Les concours de l’Education nationale placent les candidats dans différentes épreuves. C’est pourquoi nombre d’entre eux s’y préparent. Mais ils ne voient pas plus loin. En effet, ils considèrent les épreuves comme étant une finalité à part entière. Or c’est une erreur car les épreuves ne sont qu’une étape. C’est pourquoi il faut passer le non-concours : le concours que l’on ne vise pas car c’est une formalité, les compétences étant déjà acquises. Le concours devient alors une simple formalité qui confirme ce qui est maitrisé.
Passer le non-concours
Ne pas confondre le moyen et la finalité. Préparer un concours de l’Education nationale consiste à travailler les compétences dont on a besoin pour enseigner. Elles portent sur des connaissances disciplinaires et parfois de l’ingénierie pédagogique. Or les candidats se trompent souvent de cible. Ils pensent devoir ne préparer que des épreuves. Celles-ci deviennent alors la finalité alors qu’elles ne sont qu’un moyen. En effet les épreuves sont le moyen pour le candidat de mettre en avant les compétences attendues.
Les épreuves sont des prétextes à mobiliser des compétences. En effet, les épreuves ne sont que des occasions artificielles de devoir développer les compétences acquises, qu’elles soient liées à des connaissances, de la didactique ou de la pédagogie. C’est pourquoi il y a un décalage entre les épreuves présentées et ce que l’on fait par la suite en préparant des cours. Cependant les épreuves placent le candidat en situation de produire un enseignement dans un temps limité tel qu’il le connaitra par la suite.

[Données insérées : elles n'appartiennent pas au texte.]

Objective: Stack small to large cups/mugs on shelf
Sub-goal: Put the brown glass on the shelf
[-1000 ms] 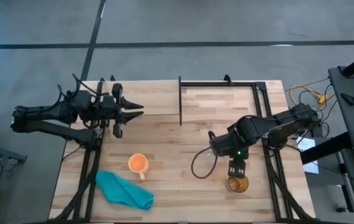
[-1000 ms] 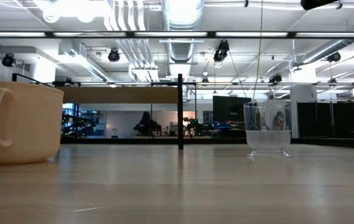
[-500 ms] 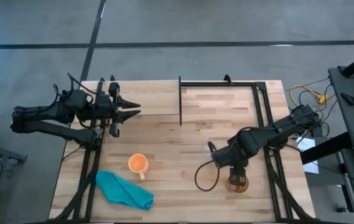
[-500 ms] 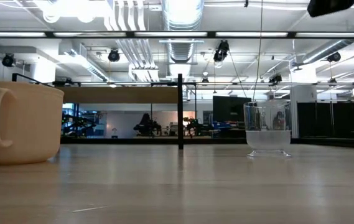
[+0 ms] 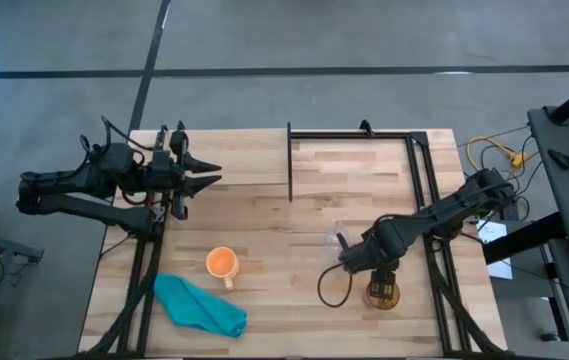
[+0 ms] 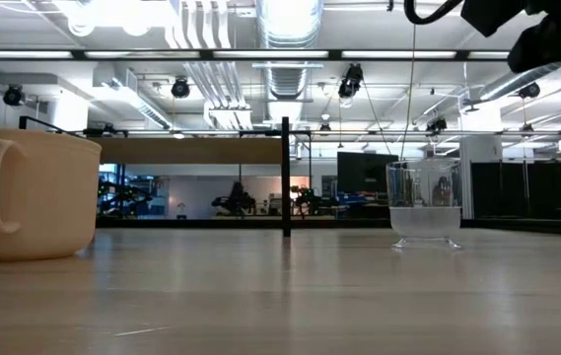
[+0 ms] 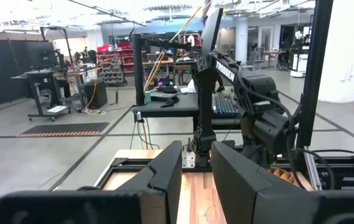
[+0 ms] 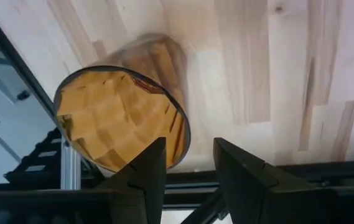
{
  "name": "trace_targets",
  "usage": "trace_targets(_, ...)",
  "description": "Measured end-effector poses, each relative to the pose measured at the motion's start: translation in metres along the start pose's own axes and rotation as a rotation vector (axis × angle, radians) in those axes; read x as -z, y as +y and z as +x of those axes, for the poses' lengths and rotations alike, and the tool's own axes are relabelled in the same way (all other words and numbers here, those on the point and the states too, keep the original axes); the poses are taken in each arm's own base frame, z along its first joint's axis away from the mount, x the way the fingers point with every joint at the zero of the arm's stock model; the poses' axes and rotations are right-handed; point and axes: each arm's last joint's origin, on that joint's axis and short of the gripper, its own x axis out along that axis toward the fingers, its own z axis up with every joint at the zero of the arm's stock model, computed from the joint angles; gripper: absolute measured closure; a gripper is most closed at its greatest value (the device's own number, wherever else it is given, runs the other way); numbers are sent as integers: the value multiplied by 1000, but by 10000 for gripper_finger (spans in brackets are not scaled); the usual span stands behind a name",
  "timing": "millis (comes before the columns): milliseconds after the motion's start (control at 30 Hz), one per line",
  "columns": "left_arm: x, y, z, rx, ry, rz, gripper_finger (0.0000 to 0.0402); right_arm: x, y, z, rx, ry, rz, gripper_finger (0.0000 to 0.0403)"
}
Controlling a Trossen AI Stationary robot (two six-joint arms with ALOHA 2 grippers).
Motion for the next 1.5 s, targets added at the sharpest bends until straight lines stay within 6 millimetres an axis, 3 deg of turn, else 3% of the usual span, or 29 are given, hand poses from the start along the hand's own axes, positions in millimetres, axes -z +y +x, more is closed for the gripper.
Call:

Il faut donc viser au-delà du concours. Le concours n’est pas une finalité mais une étape dans le parcours professionnel. C’est une porte qui permet d’entrer dans la vie active en tant qu’enseignant. Cette étape permet de valider les compétences nécessaires pour enseigner. Donc autant viser au-delà du concours en travaillant directement ces compétences. Cela implique de quitter le manteau du candidat étudiant qui prépare des épreuves pour endosser celui du candidat enseignant qui prépare des cours. Or les compétences sont le seul élément commun aux deux aspects.